Israeli researchers on Thursday announced the discovery of the earliest evidence of fruit-tree domestication, dating back seven millennia.

According to researchers from Tel Aviv University and the Hebrew University, charcoal remnants of olive trees found at the Chalcolithic Tel Zaf site in the Jordan Valley indicate that the trees were planted intentionally. This is because the olive does not naturally grow in the Jordan Valley, researchers say.

“Someone brought them there intentionally—took the knowledge and the plant itself to a place that is outside its natural habitat,”said Dafna Langgut of the Department of Archaeology & Ancient Near Eastern Cultures at Tel Aviv University.

“In archaeobotany, this is considered indisputable proof of domestication, which means that we have here the earliest evidence of the olive’s domestication anywhere in the world,” said Langgut, who headed the study.

The findings were published in May in the journal Scientific Reports.

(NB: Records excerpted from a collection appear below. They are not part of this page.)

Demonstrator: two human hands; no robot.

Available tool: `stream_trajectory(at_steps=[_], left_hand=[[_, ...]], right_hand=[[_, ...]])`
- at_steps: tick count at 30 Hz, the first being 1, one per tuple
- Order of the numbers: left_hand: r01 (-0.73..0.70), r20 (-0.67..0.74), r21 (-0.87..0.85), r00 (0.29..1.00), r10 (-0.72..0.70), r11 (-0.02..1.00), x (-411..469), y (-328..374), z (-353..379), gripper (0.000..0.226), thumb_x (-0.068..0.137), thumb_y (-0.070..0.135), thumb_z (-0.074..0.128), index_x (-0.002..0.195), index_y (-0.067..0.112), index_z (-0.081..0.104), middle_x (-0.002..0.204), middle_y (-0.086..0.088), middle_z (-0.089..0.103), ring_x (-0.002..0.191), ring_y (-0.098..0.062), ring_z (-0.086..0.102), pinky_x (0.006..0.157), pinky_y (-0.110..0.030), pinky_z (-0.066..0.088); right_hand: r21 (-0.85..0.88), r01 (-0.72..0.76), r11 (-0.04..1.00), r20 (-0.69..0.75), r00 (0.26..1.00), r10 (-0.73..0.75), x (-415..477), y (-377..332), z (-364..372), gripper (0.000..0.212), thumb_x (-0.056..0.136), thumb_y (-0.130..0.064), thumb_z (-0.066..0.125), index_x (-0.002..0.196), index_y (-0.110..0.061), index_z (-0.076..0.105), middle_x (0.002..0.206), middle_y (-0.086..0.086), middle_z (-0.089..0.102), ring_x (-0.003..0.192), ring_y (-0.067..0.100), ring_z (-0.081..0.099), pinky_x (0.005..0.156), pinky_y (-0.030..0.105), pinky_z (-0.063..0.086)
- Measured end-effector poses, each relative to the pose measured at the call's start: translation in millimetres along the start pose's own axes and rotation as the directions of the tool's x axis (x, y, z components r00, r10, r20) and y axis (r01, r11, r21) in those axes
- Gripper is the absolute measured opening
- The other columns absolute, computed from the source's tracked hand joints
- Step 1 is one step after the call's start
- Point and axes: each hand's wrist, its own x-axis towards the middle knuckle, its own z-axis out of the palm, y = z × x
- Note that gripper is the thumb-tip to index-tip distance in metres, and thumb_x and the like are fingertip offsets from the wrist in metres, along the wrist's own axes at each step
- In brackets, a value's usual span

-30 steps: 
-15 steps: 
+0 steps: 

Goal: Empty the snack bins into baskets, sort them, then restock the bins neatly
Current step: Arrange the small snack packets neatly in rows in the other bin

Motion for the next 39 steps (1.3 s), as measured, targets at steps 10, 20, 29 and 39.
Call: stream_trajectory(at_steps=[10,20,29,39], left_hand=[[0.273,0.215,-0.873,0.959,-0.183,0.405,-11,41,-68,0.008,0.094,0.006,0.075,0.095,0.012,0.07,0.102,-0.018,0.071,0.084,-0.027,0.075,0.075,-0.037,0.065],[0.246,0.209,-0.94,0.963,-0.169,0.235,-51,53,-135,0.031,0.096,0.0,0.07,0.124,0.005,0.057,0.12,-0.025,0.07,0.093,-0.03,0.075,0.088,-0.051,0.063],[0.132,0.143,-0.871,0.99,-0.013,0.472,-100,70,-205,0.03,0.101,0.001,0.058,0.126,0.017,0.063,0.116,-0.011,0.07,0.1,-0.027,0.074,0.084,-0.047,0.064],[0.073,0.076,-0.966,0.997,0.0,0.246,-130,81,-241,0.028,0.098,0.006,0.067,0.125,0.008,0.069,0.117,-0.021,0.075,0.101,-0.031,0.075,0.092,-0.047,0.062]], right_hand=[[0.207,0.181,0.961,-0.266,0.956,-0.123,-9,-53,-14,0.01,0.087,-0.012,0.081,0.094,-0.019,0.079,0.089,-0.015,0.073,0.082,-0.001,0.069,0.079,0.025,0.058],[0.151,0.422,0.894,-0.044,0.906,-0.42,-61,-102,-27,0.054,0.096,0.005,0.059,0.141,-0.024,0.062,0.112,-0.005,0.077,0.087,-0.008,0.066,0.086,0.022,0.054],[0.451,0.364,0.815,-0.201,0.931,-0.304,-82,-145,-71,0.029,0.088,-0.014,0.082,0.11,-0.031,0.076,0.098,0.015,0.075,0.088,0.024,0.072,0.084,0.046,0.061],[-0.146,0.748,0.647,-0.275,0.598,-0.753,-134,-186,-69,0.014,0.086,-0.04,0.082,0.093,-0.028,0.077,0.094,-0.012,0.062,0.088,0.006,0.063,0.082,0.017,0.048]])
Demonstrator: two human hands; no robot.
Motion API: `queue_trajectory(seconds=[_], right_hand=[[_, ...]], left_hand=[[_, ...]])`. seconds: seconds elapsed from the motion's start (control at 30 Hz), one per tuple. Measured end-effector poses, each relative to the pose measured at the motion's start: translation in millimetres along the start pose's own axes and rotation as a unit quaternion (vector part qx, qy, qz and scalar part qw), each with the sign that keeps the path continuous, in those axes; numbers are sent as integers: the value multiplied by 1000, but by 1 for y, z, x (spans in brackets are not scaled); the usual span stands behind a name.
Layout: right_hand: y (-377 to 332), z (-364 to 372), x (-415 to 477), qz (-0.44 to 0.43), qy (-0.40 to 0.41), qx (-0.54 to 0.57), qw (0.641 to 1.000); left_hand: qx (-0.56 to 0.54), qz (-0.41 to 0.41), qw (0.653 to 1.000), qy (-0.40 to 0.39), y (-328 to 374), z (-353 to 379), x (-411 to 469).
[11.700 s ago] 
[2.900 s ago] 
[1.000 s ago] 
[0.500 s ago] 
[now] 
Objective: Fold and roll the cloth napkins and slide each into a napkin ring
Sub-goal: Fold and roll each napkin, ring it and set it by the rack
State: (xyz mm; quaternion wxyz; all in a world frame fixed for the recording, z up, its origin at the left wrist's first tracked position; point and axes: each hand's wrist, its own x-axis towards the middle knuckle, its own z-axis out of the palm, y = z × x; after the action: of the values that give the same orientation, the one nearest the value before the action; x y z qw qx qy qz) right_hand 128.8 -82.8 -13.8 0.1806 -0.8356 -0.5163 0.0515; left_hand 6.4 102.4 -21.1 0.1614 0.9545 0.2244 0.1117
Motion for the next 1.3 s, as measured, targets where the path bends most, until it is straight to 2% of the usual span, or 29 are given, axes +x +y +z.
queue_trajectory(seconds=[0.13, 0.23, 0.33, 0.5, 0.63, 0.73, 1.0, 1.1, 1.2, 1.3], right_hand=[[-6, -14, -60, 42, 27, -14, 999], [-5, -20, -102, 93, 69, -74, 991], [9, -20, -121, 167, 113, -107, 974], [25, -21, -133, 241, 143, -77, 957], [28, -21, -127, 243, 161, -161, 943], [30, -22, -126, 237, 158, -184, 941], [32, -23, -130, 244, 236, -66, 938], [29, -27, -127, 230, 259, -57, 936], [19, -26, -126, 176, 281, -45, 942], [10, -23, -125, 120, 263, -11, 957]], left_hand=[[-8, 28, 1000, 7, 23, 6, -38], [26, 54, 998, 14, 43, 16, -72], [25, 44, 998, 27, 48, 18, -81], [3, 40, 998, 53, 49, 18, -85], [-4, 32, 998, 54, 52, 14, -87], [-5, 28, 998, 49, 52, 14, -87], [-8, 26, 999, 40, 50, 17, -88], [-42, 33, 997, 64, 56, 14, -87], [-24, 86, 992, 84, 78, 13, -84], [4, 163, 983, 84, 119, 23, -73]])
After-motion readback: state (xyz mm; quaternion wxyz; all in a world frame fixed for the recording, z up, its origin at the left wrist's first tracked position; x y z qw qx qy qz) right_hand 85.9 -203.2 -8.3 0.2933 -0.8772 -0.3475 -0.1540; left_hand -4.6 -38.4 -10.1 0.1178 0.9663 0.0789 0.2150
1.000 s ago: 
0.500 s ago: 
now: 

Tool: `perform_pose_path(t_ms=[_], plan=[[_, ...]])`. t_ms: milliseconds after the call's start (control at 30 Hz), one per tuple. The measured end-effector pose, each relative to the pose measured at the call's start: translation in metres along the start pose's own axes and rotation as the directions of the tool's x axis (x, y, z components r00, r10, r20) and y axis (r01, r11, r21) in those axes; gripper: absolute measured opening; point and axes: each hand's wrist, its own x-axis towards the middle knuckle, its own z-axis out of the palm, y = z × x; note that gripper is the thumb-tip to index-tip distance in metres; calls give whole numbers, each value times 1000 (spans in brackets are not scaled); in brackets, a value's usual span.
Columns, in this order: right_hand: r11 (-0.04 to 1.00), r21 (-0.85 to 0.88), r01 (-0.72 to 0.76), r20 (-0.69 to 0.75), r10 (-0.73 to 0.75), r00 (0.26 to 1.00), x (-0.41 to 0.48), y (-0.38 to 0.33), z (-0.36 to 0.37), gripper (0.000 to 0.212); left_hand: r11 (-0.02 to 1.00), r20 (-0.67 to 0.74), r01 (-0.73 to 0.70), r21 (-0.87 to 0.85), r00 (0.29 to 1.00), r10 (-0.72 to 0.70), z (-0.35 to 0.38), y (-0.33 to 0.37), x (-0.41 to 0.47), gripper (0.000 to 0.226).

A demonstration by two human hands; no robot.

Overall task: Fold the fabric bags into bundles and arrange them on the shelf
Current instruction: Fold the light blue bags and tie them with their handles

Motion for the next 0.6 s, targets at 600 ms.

“Trees, even when burned down to charcoal, can be identified by their anatomic structure,” said Langgut. “That’s why identifying tree remnants found at archaeological sites, such as charcoal from hearths, is a key to understanding what kinds of trees grew in the natural environment at the time, and when humans began to cultivate fruit trees,” she said.

The remnants studied by Langgut were collected by professor Yosef Garfinkel of the Hebrew University, who headed the dig at Tel Zaf.

“Tel Zaf was a large prehistoric village in the middle Jordan Valley south of Beit She’an, inhabited between 7,200 and 6,700 years ago,” said Garfinkel. “Large houses with courtyards were discovered at the site, each with several granaries for storing crops,” he explained. “Storage capacities were up to 20 times greater than any single family’s calorie consumption, so clearly these were caches for storing great wealth.”

Langut added: “The domestication of fruit trees is a process that takes many years, and therefore befits a society of plenty, rather than one that struggles to survive.”